These are just a few.
Pearl barley or pot barley.


Only the pot barley is whole grain, pearl barley has had the bran removed.

CouCous


Couscous is pasta, duh.

Granola, Muesil (good as breakfast or snaking food)


These are cereals, almost always contain polished grains, not whole grains...
and what the frig is "snaking food"... live mice?

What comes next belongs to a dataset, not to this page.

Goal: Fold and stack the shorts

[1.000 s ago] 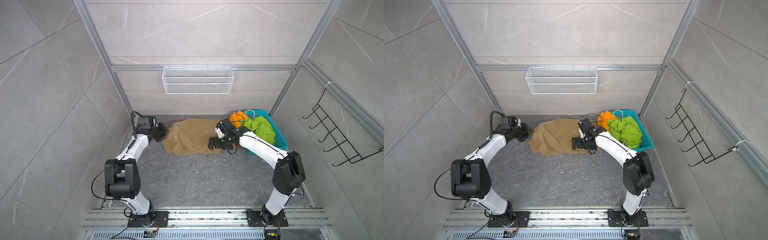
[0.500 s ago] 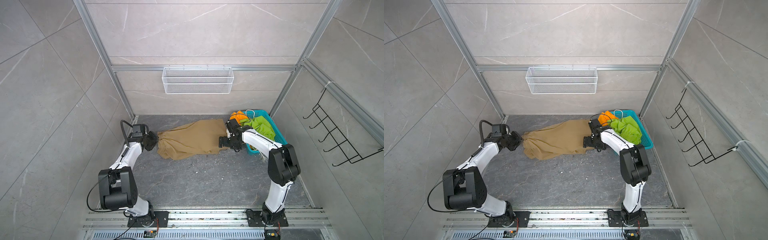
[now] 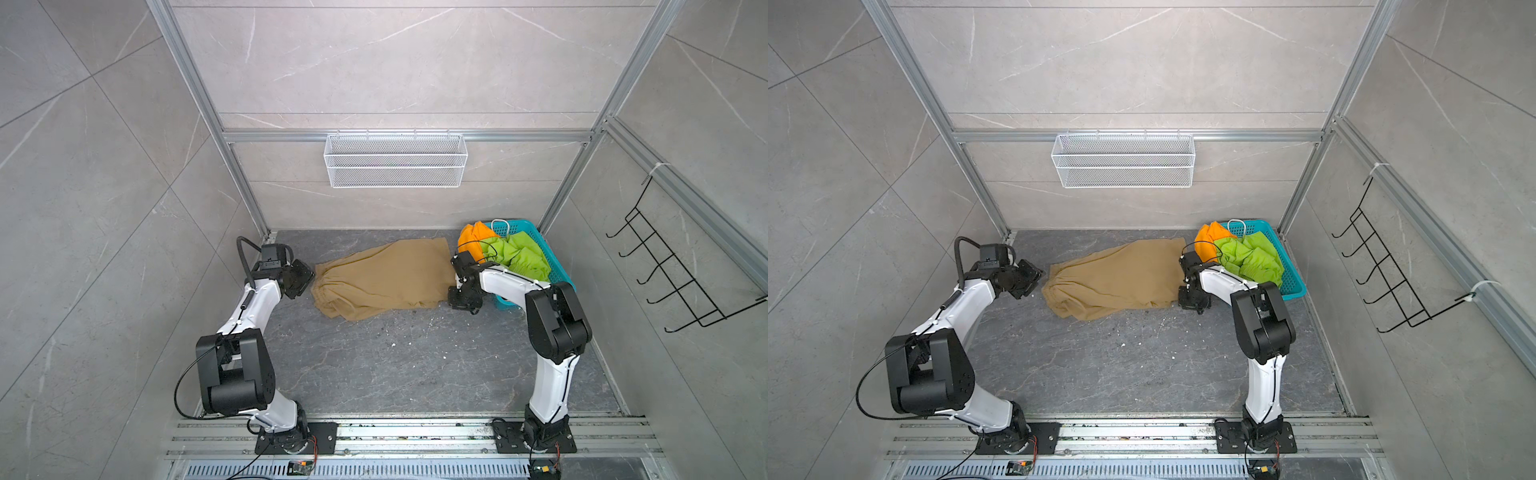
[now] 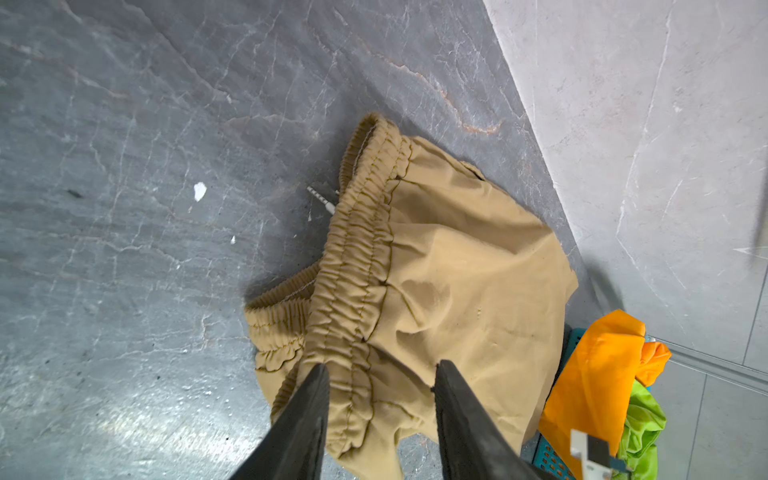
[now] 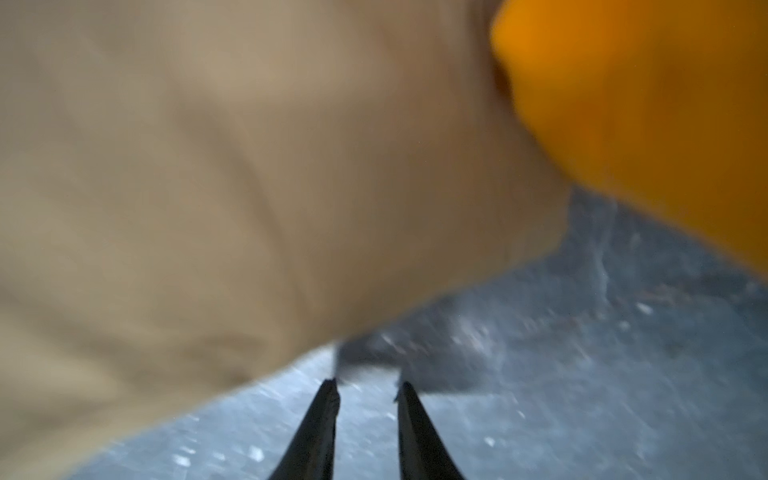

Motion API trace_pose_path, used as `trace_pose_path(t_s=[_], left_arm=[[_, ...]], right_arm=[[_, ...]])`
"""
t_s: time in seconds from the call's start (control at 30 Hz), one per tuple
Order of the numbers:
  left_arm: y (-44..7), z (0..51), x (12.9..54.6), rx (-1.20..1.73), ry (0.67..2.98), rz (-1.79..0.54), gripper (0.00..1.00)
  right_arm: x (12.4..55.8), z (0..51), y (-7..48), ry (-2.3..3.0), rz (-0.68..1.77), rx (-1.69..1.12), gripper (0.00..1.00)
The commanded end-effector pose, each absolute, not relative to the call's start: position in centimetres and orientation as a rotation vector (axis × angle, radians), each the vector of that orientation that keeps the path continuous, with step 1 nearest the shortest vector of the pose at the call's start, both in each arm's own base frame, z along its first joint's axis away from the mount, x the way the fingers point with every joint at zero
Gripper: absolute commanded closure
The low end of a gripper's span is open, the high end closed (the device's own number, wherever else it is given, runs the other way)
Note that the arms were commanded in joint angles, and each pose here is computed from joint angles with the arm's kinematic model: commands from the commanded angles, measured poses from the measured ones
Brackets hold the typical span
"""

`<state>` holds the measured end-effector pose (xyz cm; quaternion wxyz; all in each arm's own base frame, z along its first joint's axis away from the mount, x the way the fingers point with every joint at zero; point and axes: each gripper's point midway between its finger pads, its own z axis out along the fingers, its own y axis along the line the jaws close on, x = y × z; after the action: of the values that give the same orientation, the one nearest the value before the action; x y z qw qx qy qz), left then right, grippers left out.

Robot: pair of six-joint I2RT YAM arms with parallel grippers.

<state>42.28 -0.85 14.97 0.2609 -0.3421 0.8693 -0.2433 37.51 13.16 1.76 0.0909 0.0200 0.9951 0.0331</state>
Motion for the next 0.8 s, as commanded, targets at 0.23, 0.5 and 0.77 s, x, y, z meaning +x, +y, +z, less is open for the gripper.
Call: trace_pose_path(t_s=[0.23, 0.5, 0.77], left_arm=[[-0.6, 11.2, 48.5, -0.853, 2.487, -0.628, 0.54], [1.1, 7.5, 52.8, -0.780, 2.578, -0.500, 0.54], [-0.4, 6.1, 55.3, -0.752, 2.569, -0.650, 0.54]], right_arm=[[34.7, 3.7, 10.1, 2.923, -0.018, 0.042, 0.82], [36.4, 6.7, 12.0, 2.865, 0.120, 0.044, 0.24], [37.0, 7.1, 12.7, 2.863, 0.167, 0.050, 0.18]])
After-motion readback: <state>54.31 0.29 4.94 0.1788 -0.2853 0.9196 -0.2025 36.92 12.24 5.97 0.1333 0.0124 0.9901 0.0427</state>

Red River Cerial, cream of wheat etc...
Rolled oats, oatmeal


Cream of wheat and rolled oats are not whole grain, the bran has been removed.

oats
According to a definition in Samuel Johnson's 1755 Dictionary of the English
Language , oats were "a grain which in England is generally given to horses,
but which in Scotland supports the people." Since oats are by far the most
nutritious of the cereal grasses, it would appear that the Scots were ahead of
the rest of us. Today, whole oats are still used as animal fodder. Humans don't
usually consume them until after the oats have been cleaned, toasted, hulled
and cleaned again, after which time they become oat groats (which still contain
most of the original nutrients). Oat groats can be cooked and served as cereal,
or prepared in the same manner as rice and used as a side dish or in a dish
such as a salad or stuffing. When steamed and flattened with huge rollers, oat
groats become regular rolled oats (also called old-fashioned oats ). They take
about 15 minutes to cook. Quick-cooking rolled oats are groats that have been
cut into several pieces before being steamed and rolled into thinner flakes.
Though they cook in about 5 minutes, many think the flavor and texture are
never quite as satisfying as with regular rolled oats. Old-fashioned oats and
quick-cooking oats can usually be interchanged in recipes. Instant oats,
however, are not interchangeable because they're made with cut groats that have
been precooked and dried before being rolled. This precooking process so
softens the oat pieces that, after being combined with a liquid, the mixture
can turn baked goods such as muffins or cookies into gooey lumps. Most instant
oatmeal is packaged with salt, sugar and other flavorings. Scotch oats or
steel-cut oats or Irish oatmeal are all names for groats that have been cut
into 2 to 3 pieces and not rolled. They take considerably longer to cook than
rolled oats and have a decidedly chewy texture. Oat flour is made from groats
that have been ground into powder. It contains no gluten, however, so €” for
baked goods that need to rise, like yeast breads €” must be combined with a
flour that does. Oat bran is the outer casing of the oat and is particularly
high in soluble fiber, thought to be a leading contender in the fight against
high cholesterol. Oat bran, groats, flour and Scotch oats are more likely to be
found in health-food stores than supermarkets. Oats are high in vitamin B-1 and
contain a good amount of vitamins B-2 and E.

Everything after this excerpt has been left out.